* [Your goal] Starting at the first line below, copy through to the last line exactly.

* [Supplied material]
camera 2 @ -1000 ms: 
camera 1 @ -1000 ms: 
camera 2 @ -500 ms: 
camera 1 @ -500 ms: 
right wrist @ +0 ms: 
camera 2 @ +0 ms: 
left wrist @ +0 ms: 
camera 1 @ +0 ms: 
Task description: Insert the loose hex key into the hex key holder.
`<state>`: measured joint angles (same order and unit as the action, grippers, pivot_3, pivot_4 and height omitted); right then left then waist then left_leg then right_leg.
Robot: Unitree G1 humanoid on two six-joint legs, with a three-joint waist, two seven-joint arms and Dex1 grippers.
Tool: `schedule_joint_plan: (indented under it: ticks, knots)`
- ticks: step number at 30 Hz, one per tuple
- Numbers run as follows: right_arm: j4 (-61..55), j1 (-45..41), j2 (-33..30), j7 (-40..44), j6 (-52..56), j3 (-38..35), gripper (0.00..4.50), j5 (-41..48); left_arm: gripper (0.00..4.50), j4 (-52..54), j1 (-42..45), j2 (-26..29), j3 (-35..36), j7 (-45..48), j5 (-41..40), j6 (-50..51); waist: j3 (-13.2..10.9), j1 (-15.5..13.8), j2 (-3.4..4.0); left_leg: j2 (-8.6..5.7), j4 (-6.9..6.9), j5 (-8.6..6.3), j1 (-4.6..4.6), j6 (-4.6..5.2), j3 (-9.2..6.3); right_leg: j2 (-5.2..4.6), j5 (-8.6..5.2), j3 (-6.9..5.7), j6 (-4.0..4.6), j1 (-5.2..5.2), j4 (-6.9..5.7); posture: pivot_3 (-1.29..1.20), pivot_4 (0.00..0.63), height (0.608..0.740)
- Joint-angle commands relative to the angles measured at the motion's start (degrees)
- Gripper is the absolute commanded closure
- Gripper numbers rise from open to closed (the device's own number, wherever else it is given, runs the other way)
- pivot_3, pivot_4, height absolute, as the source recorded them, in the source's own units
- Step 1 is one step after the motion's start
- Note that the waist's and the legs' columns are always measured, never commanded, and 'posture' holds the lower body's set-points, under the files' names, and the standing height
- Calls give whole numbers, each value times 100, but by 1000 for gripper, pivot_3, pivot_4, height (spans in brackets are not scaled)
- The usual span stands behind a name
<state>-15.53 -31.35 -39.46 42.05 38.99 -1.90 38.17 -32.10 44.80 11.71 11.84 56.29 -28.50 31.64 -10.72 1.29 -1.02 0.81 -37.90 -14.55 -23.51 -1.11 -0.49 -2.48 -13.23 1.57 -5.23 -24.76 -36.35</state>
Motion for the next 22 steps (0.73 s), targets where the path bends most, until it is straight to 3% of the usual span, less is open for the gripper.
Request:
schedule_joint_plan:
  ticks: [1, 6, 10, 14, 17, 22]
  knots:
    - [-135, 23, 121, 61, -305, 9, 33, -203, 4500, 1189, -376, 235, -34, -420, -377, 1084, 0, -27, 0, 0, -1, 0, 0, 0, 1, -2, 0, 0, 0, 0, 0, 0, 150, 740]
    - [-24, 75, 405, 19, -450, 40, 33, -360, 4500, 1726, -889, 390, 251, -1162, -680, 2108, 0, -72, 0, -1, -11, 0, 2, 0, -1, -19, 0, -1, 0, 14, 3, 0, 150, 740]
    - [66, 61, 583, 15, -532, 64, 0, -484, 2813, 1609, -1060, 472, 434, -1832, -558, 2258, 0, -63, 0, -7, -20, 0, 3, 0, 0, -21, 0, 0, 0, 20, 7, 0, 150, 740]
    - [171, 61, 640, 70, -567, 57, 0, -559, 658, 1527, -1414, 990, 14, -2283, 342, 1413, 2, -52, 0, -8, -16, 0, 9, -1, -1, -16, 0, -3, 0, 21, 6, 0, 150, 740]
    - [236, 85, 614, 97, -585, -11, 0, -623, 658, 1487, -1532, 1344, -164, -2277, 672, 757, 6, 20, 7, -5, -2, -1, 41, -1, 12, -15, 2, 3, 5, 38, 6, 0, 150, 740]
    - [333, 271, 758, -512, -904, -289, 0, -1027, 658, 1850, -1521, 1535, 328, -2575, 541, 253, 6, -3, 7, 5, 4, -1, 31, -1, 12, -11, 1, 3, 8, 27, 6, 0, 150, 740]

* [Exercise output]
camera 2 @ -1000 ms: 
camera 1 @ -1000 ms: 
camera 2 @ -500 ms: 
camera 1 @ -500 ms: 
right wrist @ +0 ms: 
camera 2 @ +0 ms: 
left wrist @ +0 ms: 
camera 1 @ +0 ms: 
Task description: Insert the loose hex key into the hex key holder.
`<state>`: measured joint angles (same order and unit as the action, grippers, pivot_3, pivot_4 and height omitted); right then left then waist then left_leg then right_leg.
Robot: Unitree G1 humanoid on two six-joint legs, with a three-joint waist, two seven-joint arms and Dex1 grippers.
Tool: `schedule_joint_plan: (indented under it: ticks, knots)`
- ticks: step number at 30 Hz, one per tuple
- Numbers run as follows: right_arm: j4 (-61..55), j1 (-45..41), j2 (-33..30), j7 (-40..44), j6 (-52..56), j3 (-38..35), gripper (0.00..4.50), j5 (-41..48); left_arm: gripper (0.00..4.50), j4 (-52..54), j1 (-42..45), j2 (-26..29), j3 (-35..36), j7 (-45..48), j5 (-41..40), j6 (-50..51); waist: j3 (-13.2..10.9), j1 (-15.5..13.8), j2 (-3.4..4.0); left_leg: j2 (-8.6..5.7), j4 (-6.9..6.9), j5 (-8.6..6.3), j1 (-4.6..4.6), j6 (-4.6..5.2), j3 (-9.2..6.3); right_leg: j2 (-5.2..4.6), j5 (-8.6..5.2), j3 (-6.9..5.7), j6 (-4.0..4.6), j1 (-5.2..5.2), j4 (-6.9..5.7); posture: pivot_3 (-1.29..1.20), pivot_4 (0.00..0.63), height (0.608..0.740)
- Joint-angle commands relative to the angles measured at the motion's start (degrees)
- Gripper is the absolute commanded closure
- Gripper numbers rise from open to closed (the device's own number, wherever else it is given, runs the other way)
- pivot_3, pivot_4, height absolute, as the source recorded them, in the source's own units
- Step 1 is one step after the motion's start
- Note that the waist's and the legs' columns are always measured, never commanded, and 'posture' holds the lower body's set-points, under the files' names, and the standing height
- Calls give whole numbers, each value times 100, but by 1000 for gripper, pivot_3, pivot_4, height (spans in brackets are not scaled)
- The usual span stands behind a name
<state>-15.53 -31.35 -39.46 42.05 38.99 -1.90 38.17 -32.10 44.80 11.71 11.84 56.29 -28.50 31.64 -10.72 1.29 -1.02 0.81 -37.90 -14.55 -23.51 -1.11 -0.49 -2.48 -13.23 1.57 -5.23 -24.76 -36.35</state>
Motion for the next 22 steps (0.73 s), targets where the path bends most, until it is straight to 3% of the usual span, less is open for the gripper.
Request:
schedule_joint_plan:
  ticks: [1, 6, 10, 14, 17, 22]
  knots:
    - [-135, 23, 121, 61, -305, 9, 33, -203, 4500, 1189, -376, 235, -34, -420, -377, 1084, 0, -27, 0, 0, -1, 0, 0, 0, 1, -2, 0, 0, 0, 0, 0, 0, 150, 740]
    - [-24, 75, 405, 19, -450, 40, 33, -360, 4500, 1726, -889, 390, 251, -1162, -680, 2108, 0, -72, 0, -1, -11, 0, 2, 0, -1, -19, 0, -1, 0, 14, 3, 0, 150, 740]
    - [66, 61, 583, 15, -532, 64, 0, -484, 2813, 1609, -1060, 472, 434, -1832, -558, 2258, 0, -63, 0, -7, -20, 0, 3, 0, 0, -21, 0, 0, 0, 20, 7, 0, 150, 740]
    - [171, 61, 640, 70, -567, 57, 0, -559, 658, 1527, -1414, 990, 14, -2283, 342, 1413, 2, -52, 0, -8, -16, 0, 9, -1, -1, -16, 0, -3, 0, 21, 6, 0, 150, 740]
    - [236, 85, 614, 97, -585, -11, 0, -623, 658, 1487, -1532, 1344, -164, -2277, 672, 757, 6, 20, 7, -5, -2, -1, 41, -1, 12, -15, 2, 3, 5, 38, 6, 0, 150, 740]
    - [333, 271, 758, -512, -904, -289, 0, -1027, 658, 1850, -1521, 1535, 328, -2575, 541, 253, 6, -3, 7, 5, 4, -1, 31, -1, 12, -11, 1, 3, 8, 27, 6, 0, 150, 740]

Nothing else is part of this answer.